G.I. Joe, kids' toys of the '80s and '90s, and the powerful pull of childhood nostalgia

click to enlarge G.I. Joe, kids' toys of the '80s and '90s, and the powerful pull of childhood nostalgia
Yo, Joe! The animated G.I. Joe recently turned 40.

In case you missed the big news, the G.I. Joe cartoon recently celebrated its 40th anniversary, and to celebrate, Hasbro has been running a 24/7 livestream of remastered episodes on its YouTube channel.

As a girl of the '90s with not even the slightest interest in G.I. Joe back then, watching the flat, 2-D antics of all the goofy-named characters — Roadblock, Dusty, Shipwreck, Sgt. Slaughter and even Barbecue, to name a few — was unexpectedly entertaining, and oddly soothing. The plot of each G.I. Joe episode is pure silliness, with just enough absurdity to make grown-ups chuckle. (At times, you really wonder what the writers were going for.)

My also-just-turned-40 partner, Will, grew up with the cartoon. One night after catching a few episodes after dinner, we fell deep down the rabbit hole of the internet, finding catalogs of old G.I. Joe action figures that he and his brothers once had.

While Will's G.I. Joe figurines are long gone (along with most of my own childhood toys, save for a few Barbies and Pound Puppies), the memories of them live large in the kingdom of adult nostalgia.

Companies like Hasbro and others take full advantage of this fact, pumping out a ridiculous number of special collector edition reissues of the original toy models.
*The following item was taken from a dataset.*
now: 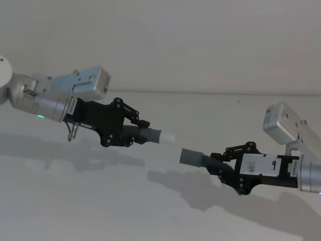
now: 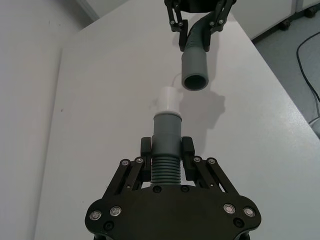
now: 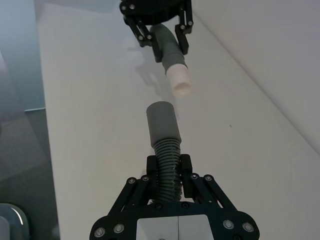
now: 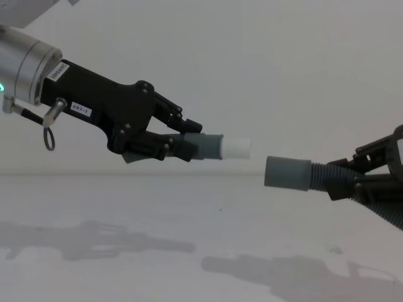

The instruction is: Use both hands to pick up one end of the pipe from the table, align the ends, and insert them.

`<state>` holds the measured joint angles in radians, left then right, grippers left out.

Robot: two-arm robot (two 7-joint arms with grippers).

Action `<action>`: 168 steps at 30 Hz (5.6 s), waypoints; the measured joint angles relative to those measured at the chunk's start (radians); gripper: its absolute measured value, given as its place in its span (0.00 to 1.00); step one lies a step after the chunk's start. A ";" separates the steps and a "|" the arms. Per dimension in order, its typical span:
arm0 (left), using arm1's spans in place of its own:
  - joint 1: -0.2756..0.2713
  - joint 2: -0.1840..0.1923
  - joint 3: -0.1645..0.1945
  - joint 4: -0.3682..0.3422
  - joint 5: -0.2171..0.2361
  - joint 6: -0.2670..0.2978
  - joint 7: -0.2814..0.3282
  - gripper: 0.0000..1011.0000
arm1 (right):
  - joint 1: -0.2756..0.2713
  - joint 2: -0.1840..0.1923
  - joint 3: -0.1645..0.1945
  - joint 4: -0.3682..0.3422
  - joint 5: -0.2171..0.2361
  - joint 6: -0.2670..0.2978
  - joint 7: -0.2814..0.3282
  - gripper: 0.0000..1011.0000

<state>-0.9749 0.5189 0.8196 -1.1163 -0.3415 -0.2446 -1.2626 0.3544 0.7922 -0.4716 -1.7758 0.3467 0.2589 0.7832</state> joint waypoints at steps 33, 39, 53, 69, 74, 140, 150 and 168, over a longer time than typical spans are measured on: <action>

The real deal from back in the day are hot items on eBay, and in local antique shops.

During a recent visit to the Pine Street Market vendor mall in Spokane Valley, I saw original G.I. Joe figures — still sealed in plastic — with price tags of $200 and up. Others that had once been played with, even sporting a few backyard battle scars to show for it, were just as much.

Even if we grown-ups don't orchestrate grand showdowns between the evil Cobra and the heroic Joes, many still desire to put them up on a shelf to collect dust, if only just to glance over and relive that gloriously golden, carefree past.

As they say, nostalgia is a helluva drug, and the feelings evoked by the defining toys of our youth might be one of its most potent forms. Among the many other toys I saw that day scattered throughout the vendor mall, waiting to be rediscovered, were Beanie Babies, Matchbox cars, Star Wars action figures, Barbies and so much more.

Toys like those and the old school G.I. Joes are generationally defining. And as we age, their former center place in our lives fades to an almost dreamlike state.

"I think we had that guy?" Will said to me as we scrolled that site listing all the G.I. Joe toys from the mid-'80s.